# Instructions to follow
With pictures left out, extract every line between the start of the records below and the line holding "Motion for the", inclusive.

# Data listing

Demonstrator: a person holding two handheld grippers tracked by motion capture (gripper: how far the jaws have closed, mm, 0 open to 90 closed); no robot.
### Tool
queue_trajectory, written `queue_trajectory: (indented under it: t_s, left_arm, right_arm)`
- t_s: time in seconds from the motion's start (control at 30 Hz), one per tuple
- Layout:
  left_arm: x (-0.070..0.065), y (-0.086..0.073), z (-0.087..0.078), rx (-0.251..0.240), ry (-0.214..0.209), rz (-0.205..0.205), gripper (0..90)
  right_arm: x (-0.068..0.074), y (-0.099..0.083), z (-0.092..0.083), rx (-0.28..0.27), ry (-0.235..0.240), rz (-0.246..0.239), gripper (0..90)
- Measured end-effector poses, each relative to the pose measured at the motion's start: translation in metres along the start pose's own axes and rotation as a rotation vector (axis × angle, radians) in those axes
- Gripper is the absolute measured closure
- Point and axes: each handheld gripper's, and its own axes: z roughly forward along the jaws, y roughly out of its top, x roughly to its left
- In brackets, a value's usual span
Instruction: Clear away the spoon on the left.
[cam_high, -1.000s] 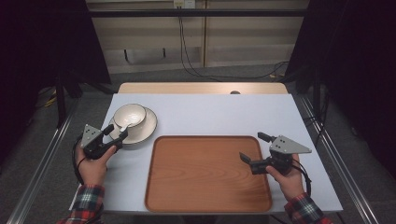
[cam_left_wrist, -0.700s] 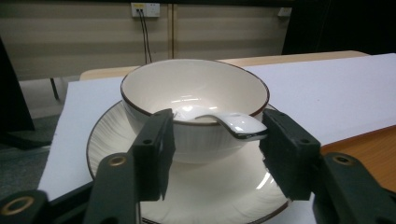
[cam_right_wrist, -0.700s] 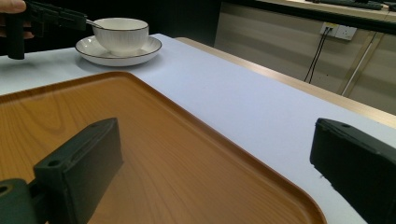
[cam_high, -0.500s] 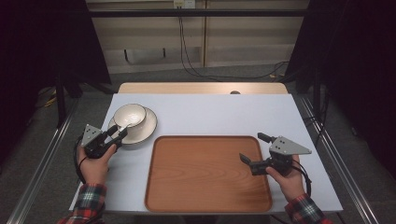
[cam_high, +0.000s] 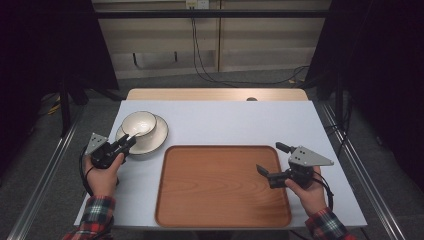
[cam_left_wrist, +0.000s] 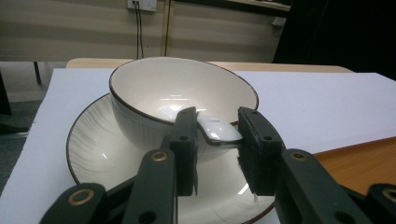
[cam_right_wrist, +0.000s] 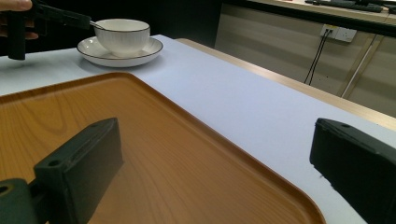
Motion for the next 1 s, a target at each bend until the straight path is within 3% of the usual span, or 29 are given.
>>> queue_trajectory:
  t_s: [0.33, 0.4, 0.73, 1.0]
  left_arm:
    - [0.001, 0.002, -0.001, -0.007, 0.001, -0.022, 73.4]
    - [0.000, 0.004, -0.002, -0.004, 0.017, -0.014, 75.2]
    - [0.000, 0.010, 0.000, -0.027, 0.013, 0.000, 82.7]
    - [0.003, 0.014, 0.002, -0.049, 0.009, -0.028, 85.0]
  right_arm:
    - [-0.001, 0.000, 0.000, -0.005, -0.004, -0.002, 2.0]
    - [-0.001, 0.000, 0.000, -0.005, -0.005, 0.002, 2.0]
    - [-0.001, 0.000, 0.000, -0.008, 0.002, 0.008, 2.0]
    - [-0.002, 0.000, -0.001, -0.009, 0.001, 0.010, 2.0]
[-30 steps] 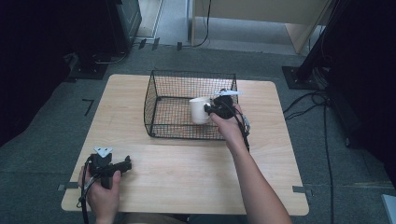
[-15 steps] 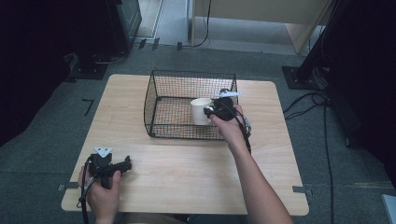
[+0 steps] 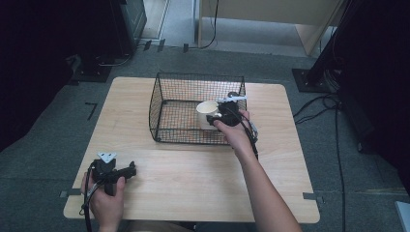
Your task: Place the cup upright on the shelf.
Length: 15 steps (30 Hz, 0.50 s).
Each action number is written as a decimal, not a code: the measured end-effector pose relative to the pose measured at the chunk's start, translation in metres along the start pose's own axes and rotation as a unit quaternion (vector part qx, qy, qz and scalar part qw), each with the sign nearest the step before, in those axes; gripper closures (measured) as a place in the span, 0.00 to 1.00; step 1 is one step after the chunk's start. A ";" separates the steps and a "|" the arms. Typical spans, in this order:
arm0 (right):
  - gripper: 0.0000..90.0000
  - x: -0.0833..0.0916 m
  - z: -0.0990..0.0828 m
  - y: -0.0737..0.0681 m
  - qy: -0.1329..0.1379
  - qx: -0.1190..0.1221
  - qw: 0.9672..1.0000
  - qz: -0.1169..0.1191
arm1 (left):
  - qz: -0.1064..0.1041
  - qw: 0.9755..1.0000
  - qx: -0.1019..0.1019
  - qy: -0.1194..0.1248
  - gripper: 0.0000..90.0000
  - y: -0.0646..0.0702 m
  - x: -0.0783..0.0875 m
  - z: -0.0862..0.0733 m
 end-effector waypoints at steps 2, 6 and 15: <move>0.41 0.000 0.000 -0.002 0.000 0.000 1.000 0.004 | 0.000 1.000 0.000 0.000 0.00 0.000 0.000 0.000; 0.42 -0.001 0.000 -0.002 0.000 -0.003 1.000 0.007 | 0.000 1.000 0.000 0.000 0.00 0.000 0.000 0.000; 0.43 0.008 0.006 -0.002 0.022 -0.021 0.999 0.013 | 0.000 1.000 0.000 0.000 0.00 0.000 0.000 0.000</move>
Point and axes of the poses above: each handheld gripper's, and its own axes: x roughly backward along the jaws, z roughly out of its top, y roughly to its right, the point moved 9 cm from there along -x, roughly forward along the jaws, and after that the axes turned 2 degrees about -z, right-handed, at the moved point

# Task output
Demonstrator: a person holding two handheld grippers tracked by motion capture (gripper: how far the jaws have closed, mm, 0 open to 90 closed); no robot.
### Tool
queue_trajectory, written `queue_trajectory: (indented under it: t_s, left_arm, right_arm)`
- t_s: time in seconds from the motion's start (control at 30 Hz), one per tuple
- Layout:
  left_arm: x (-0.070..0.065), y (-0.086..0.073), z (-0.087..0.078), rx (-0.251..0.240), ry (-0.214..0.209), rz (-0.205..0.205), gripper (0..90)
  right_arm: x (-0.068..0.074), y (-0.099..0.083), z (-0.092..0.083), rx (-0.28..0.27), ry (-0.235..0.240), rz (-0.246..0.239), gripper (0..90)
- Measured end-effector poses, each relative to the pose measured at the motion's start: translation in metres along the start pose's own axes and rotation as a rotation vector (axis × angle, radians) in those axes
- Gripper is the absolute measured closure
- Point and axes: each handheld gripper's, and its own axes: z roughly forward along the jaws, y roughly out of its top, x roughly to its left
- In brackets, a value's usual span
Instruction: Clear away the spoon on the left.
[cam_high, -1.000s] 
[cam_left_wrist, -0.700s] 
[cam_right_wrist, -0.700s] 
[cam_high, -0.500s] 
[cam_high, +0.000s] 
[cam_left_wrist, +0.000s] 
[cam_right_wrist, +0.000s] 
Motion for the next 1 s, a target at each bend until the straight path is within 3% of the usual span, or 29 are given.

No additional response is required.